Start of Data for this task

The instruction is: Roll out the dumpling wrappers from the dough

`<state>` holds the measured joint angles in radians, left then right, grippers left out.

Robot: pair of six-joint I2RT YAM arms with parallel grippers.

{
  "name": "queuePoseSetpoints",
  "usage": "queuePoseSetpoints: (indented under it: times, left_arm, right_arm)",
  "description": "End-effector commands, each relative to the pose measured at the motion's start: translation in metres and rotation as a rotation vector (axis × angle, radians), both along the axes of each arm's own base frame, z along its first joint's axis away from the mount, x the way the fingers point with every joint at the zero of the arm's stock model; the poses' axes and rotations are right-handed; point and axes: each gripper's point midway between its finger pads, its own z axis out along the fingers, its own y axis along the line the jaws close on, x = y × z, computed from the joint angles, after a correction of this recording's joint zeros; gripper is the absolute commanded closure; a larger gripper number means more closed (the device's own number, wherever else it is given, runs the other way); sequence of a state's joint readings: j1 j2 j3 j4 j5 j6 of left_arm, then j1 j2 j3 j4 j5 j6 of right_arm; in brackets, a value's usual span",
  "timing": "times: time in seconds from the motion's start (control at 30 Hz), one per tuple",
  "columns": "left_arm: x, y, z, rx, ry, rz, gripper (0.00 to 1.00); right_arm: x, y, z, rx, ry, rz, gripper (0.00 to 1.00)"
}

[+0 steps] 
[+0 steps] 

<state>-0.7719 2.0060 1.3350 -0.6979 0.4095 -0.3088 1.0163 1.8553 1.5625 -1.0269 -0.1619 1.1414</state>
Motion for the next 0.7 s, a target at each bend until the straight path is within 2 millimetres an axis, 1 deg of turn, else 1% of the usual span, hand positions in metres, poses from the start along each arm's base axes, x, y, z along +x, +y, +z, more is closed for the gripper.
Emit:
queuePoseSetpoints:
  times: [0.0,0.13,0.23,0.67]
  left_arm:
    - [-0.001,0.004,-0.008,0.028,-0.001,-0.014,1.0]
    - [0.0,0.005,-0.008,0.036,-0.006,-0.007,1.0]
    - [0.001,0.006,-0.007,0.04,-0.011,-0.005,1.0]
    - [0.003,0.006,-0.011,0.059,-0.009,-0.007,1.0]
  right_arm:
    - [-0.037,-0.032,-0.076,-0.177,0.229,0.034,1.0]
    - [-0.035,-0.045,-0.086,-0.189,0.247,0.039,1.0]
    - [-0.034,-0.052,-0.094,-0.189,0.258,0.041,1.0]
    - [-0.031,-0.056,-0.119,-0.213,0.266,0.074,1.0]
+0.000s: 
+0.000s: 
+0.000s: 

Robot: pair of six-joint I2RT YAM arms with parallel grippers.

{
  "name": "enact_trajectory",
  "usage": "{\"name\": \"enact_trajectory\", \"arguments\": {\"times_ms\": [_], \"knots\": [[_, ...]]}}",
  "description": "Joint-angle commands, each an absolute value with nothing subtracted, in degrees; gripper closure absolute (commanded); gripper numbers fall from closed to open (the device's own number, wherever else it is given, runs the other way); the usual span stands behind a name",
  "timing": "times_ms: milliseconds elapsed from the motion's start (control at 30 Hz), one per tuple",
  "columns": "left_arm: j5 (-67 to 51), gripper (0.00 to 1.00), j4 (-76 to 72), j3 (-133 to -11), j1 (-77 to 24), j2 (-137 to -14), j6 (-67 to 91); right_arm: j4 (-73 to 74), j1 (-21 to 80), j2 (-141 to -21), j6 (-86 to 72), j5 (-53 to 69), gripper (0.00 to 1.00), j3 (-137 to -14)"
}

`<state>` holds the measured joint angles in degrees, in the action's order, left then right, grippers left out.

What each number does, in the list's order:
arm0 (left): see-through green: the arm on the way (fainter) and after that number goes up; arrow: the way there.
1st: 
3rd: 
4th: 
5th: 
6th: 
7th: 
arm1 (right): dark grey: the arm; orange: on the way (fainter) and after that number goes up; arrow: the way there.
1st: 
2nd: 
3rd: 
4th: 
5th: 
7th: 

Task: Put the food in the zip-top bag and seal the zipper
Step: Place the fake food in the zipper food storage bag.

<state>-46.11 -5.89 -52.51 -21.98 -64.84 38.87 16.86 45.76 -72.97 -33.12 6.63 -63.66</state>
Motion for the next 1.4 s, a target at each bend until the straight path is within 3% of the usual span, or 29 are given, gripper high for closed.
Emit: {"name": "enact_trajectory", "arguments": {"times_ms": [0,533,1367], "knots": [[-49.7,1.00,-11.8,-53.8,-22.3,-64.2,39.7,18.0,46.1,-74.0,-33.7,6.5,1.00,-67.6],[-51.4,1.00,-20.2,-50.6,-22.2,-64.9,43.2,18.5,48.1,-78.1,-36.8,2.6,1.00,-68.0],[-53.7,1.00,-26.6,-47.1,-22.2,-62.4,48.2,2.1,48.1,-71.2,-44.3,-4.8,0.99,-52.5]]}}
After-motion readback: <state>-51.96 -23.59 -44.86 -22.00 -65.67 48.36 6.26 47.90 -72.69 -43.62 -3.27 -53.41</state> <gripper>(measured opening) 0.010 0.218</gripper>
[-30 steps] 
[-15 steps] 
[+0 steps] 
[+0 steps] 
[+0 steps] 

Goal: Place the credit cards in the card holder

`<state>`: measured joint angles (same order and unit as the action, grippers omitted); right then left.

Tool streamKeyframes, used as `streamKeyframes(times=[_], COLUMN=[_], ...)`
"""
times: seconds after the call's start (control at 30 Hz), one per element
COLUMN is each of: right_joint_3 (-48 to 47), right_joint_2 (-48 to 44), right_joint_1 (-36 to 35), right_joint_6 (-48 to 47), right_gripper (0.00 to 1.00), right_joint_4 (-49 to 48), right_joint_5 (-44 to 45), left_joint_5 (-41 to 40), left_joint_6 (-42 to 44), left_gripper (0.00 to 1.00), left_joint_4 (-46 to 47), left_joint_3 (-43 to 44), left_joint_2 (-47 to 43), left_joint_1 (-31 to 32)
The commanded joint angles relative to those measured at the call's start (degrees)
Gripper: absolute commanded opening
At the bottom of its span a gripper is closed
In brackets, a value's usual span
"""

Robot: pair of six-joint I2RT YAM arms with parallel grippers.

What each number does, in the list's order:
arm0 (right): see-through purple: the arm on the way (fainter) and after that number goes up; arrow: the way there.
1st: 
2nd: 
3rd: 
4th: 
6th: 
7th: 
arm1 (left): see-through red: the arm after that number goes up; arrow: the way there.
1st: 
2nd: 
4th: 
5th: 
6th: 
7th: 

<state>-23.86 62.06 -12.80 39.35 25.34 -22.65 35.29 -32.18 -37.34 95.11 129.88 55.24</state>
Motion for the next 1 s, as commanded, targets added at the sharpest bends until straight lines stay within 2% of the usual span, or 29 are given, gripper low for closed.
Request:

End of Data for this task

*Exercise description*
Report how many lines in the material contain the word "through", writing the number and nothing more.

*Task solution*
3